The scores for the PF, RP, BP, SF, and RE scales showed an extensive ceiling effect. Studies investigating self-perceived health often struggle with ceiling effects [45], and similar results have been reported in previous studies [14, 20]. The ceiling effects detected in the 2015 survey is comparable to the ones reported in 1996 [14] and in 2002 [16]. The biggest differences are an increase of 8.9 percentage points on the RE scale (1996: 71.3% max score vs. 2015: 80.2% max score) and a reduction of 5.6 percentage points on the GH scale (1996: 10.6% max score vs. 2015: 5.0% max score). A possible explanation of the ceiling effect may be the inclusion of a non-hospitalized sample in which scores on the PF, RP, SF, and RE scales are expected to be high.
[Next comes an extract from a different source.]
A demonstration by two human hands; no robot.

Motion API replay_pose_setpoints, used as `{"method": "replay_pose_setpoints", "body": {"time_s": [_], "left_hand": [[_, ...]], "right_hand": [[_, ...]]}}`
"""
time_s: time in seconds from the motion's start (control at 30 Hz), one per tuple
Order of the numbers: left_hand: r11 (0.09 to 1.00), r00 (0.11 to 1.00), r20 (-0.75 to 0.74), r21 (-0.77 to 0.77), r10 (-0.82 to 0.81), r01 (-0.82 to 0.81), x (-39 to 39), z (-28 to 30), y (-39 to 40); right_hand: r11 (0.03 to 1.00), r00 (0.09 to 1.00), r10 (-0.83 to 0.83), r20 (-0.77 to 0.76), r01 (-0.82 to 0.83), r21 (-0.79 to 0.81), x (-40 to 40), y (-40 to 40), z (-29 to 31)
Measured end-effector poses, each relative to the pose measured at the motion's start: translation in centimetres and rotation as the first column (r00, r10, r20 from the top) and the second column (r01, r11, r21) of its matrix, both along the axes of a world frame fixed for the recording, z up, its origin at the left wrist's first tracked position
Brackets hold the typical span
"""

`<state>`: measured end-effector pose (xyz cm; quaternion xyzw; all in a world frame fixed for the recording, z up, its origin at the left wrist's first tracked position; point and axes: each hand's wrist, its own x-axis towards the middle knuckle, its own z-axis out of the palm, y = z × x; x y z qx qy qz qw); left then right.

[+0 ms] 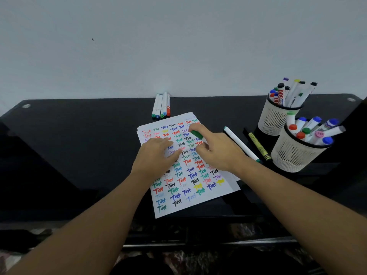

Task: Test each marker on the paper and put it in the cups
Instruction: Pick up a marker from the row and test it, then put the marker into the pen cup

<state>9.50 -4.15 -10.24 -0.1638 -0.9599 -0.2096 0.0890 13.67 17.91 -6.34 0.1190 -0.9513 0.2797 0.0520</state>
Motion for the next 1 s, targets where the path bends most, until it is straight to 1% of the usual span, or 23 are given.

However, it may also suggest that the subjects with the highest burden of disease do not respond, and that the reference values therefore may be biased since results from the sickest individuals are lacking. Still, in comparison with diseased populations, floor effects are of greater concern since these might camouflage differences of clinical importance.

The high proportion of respondents over 70 years may reflect the increased life expectancy in Norway and that elderly who are fit constitute a larger proportion of this age group [46]. The life expectancy at birth in 1996 for women was 81.0 years, compared to 84.1 years in 2015. An even larger improvement is found for men, from 75.3 in 1996 to 80.3 in 2015 [47]. In 2015, the oldest age group scored higher on all SF-36 scale (except BP) compared to these groups in 1996 and 2002. This result can be explained by several factors. First, there has been an increase in healthy life years in the Norwegian population, and in general, eight out of 10 Norwegians report that they have good to very good health [17]. Second, focusing on health promotion and preventing functional decline in community-dwelling elderly are important goals of the Norwegian government, and thus multiple measures have been implemented to attain this goal [48]. However, the higher scores may also represent a healthy bias in the elderly [14]. The elderly with the lowest HRQoL and perhaps the highest burden of disease probably did not participate.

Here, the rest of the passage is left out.